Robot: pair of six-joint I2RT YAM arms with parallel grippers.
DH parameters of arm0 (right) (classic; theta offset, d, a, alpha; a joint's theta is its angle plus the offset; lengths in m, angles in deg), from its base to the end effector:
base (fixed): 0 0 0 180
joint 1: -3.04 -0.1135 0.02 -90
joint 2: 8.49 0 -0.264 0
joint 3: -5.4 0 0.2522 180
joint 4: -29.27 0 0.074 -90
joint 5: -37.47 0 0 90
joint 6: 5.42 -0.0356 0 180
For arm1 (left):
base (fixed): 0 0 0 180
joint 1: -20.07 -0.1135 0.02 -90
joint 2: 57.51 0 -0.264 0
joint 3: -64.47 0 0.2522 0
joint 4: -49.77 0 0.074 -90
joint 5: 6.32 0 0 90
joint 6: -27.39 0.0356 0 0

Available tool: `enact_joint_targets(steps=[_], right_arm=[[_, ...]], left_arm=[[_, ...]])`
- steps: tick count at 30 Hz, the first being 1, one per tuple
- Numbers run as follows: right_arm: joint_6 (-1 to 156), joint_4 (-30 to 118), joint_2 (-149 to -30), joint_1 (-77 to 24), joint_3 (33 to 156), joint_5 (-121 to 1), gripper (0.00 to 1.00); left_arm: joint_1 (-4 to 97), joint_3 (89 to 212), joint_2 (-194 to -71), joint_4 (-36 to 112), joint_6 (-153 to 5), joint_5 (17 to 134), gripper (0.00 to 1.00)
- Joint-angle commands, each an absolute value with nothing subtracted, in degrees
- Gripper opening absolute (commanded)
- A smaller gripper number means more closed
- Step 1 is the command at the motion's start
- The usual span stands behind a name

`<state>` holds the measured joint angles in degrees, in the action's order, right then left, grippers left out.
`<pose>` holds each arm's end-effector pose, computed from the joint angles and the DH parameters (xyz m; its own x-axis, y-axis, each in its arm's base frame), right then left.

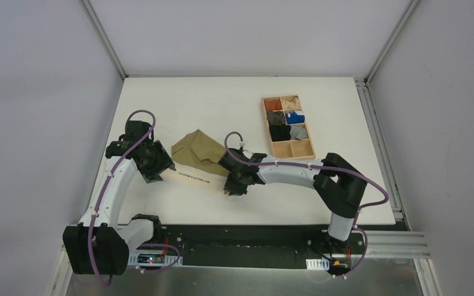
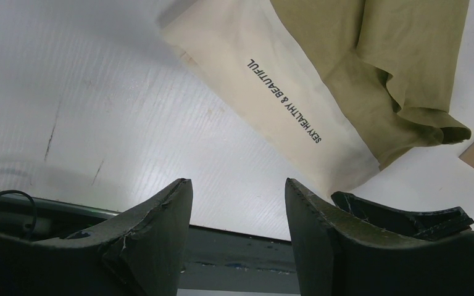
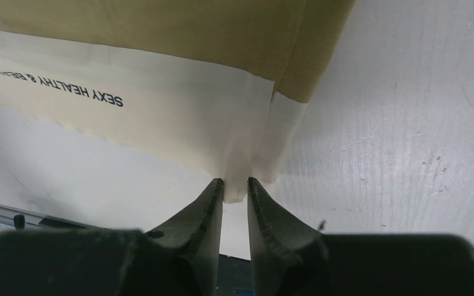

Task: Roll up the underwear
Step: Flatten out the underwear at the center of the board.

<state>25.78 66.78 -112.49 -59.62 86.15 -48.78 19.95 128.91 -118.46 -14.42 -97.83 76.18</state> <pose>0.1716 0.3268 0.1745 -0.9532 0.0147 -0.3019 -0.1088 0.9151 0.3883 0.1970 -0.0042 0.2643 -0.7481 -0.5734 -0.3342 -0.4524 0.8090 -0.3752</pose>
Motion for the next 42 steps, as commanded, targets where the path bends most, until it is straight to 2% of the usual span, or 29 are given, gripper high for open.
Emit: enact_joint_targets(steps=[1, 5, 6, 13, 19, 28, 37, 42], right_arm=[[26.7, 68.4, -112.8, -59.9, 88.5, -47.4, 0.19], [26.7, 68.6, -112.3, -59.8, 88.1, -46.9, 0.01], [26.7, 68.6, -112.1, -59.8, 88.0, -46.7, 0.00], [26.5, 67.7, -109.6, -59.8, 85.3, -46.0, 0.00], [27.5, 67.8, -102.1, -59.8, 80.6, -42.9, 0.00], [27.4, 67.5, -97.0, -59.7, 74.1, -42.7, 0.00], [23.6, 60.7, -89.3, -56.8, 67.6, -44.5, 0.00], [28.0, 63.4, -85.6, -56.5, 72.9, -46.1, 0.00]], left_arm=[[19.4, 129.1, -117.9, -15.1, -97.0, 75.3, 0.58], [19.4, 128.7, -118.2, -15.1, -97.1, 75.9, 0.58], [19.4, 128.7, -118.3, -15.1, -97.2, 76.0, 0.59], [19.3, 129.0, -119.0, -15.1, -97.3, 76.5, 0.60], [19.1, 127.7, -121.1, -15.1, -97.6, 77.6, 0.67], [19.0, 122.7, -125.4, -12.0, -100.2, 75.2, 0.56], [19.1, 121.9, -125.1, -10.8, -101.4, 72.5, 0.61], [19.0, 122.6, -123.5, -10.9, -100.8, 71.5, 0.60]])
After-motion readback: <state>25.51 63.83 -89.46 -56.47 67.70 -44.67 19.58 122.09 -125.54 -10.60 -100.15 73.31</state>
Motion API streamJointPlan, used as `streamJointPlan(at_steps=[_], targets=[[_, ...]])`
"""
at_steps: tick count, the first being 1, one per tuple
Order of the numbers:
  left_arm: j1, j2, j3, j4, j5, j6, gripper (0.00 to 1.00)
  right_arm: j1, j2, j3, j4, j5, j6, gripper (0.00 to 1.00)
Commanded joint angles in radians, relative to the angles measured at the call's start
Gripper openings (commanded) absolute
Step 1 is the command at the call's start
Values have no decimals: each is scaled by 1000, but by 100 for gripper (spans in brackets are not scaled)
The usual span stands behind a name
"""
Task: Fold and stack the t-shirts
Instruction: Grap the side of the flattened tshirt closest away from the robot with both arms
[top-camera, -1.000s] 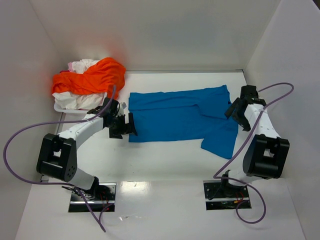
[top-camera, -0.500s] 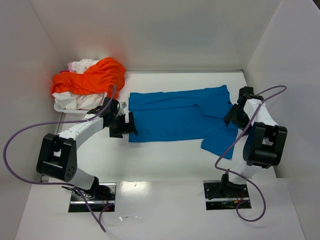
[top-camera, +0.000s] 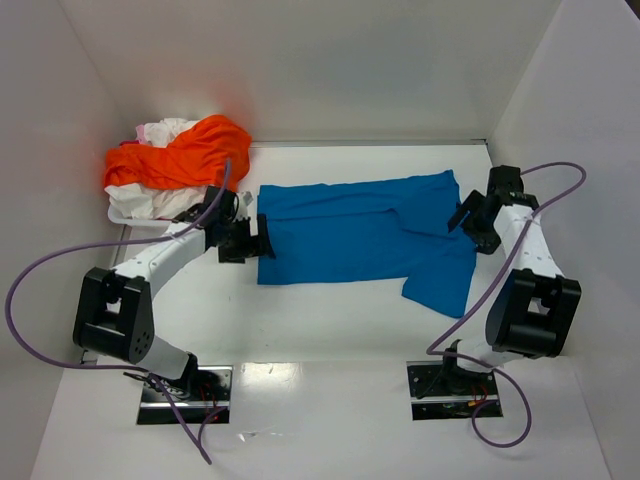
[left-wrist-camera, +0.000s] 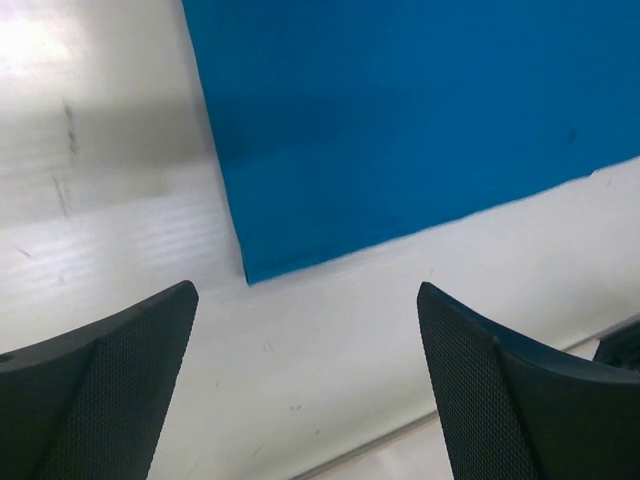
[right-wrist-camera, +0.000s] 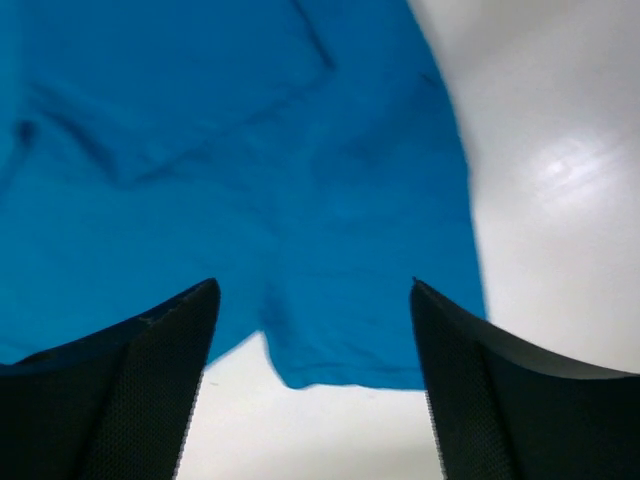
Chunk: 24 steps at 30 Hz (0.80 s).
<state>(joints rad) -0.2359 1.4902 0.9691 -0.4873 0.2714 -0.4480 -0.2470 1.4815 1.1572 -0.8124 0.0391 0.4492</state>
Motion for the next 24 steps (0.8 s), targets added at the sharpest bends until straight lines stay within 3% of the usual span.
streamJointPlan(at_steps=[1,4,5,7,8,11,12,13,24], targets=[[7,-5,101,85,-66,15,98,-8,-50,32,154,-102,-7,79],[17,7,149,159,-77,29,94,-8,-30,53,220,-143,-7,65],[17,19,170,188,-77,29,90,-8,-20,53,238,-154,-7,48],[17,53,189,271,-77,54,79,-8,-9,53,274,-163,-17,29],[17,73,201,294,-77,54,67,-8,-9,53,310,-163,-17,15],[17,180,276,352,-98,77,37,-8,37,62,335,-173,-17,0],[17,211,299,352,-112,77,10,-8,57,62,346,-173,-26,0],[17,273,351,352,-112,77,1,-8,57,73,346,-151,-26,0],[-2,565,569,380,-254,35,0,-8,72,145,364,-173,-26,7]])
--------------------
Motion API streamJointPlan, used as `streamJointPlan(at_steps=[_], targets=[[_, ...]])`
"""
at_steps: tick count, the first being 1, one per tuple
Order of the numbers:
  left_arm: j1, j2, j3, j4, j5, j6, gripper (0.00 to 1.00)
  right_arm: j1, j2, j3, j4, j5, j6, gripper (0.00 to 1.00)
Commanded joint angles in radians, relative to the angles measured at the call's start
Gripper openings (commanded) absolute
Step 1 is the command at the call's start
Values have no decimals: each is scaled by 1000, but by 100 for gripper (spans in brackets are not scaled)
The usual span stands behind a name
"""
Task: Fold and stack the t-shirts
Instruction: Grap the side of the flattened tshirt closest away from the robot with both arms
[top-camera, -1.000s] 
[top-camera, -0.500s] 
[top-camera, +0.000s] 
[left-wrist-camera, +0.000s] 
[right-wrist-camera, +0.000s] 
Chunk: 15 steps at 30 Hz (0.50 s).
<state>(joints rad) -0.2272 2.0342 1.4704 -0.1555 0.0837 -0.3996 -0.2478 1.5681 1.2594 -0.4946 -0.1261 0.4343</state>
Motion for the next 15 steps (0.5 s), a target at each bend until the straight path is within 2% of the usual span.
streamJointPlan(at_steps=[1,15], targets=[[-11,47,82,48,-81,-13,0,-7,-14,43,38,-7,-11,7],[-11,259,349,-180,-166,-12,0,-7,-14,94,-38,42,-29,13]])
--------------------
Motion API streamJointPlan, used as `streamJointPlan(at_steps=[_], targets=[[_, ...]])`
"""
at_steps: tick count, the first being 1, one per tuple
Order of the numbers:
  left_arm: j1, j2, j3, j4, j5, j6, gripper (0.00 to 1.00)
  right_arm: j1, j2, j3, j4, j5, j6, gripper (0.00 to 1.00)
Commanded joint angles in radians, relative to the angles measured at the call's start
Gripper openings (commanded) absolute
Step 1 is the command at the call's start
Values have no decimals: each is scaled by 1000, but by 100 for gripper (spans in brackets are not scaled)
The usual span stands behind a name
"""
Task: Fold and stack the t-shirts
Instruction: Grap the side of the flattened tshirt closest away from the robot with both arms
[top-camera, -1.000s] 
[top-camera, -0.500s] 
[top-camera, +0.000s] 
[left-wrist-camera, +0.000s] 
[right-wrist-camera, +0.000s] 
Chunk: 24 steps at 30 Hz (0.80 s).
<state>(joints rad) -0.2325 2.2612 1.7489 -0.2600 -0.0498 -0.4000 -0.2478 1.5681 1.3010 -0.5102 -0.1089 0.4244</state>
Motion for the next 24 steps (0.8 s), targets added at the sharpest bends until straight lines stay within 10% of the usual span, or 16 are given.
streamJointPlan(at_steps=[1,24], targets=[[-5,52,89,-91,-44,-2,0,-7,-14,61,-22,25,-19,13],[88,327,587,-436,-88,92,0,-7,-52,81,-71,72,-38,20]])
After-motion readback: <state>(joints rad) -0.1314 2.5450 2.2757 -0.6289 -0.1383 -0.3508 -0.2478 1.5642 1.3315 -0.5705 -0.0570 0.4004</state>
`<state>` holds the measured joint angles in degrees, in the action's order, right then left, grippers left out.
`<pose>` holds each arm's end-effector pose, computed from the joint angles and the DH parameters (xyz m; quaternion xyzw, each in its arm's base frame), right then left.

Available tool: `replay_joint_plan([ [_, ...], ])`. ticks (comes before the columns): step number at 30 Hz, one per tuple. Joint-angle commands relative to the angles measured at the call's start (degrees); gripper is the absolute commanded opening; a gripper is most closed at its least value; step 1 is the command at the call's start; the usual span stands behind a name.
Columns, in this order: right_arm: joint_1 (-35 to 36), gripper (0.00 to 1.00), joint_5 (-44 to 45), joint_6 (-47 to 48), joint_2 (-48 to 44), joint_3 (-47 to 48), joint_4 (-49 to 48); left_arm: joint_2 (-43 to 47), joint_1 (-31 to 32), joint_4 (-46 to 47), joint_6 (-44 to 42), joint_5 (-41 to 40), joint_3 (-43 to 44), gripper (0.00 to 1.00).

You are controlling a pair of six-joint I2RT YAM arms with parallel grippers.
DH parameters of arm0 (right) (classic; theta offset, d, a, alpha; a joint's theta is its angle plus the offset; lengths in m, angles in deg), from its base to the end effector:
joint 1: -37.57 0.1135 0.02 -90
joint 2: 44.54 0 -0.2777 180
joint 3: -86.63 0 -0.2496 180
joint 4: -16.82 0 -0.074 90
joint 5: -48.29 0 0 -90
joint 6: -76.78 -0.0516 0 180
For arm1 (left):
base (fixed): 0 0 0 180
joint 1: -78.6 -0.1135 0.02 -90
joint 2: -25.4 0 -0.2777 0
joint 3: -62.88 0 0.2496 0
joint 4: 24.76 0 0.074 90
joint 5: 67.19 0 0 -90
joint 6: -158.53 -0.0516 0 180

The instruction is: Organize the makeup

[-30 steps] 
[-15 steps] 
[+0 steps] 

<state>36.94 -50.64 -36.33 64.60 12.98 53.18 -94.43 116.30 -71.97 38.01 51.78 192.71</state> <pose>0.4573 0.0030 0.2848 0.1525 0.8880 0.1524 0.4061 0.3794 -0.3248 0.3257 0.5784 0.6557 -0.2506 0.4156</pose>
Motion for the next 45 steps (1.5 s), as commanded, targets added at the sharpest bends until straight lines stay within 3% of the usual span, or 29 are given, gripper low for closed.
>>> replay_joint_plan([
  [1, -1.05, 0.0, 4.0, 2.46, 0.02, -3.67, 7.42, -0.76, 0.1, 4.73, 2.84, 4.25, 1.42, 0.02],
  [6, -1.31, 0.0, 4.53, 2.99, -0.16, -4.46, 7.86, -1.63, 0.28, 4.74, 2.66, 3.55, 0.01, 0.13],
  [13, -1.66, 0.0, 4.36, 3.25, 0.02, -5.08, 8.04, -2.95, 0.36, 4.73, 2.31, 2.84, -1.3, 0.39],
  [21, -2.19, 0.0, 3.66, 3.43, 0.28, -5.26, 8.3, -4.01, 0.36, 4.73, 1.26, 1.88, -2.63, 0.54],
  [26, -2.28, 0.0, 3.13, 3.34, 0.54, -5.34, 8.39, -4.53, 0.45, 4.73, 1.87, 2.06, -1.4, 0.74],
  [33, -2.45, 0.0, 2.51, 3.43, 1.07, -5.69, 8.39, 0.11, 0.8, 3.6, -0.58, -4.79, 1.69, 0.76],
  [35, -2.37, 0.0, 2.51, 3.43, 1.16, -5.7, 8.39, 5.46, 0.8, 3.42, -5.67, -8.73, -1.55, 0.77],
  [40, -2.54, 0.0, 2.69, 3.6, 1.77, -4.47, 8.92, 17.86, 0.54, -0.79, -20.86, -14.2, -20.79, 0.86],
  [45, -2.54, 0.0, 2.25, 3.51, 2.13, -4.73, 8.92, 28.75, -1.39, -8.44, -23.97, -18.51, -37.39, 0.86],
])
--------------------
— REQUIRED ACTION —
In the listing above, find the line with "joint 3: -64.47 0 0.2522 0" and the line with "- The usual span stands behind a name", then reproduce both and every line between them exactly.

— OUTPUT OF THE EXERCISE —
joint 3: -64.47 0 0.2522 0
joint 4: -49.77 0 0.074 -90
joint 5: 6.32 0 0 90
joint 6: -27.39 0.0356 0 0

Available tool: `enact_joint_targets(steps=[_], right_arm=[[_, ...]], left_arm=[[_, ...]])`
- steps: tick count at 30 Hz, the first being 1, one per tuple
- Numbers run as follows: right_arm: joint_6 (-1 to 156), joint_4 (-30 to 118), joint_2 (-149 to -30), joint_1 (-77 to 24), joint_3 (33 to 156), joint_5 (-121 to 1), gripper (0.00 to 1.00); left_arm: joint_1 (-4 to 97), joint_3 (89 to 212), joint_2 (-194 to -71), joint_4 (-36 to 112), joint_6 (-153 to 5), joint_5 (17 to 134), gripper (0.00 to 1.00)
- Joint-angle commands, each an absolute value with nothing subtracted, in degrees
- Gripper opening absolute (commanded)
- A smaller gripper number means more closed
- Step 1 is the command at the motion's start
- The usual span stands behind a name

The answer is now complete.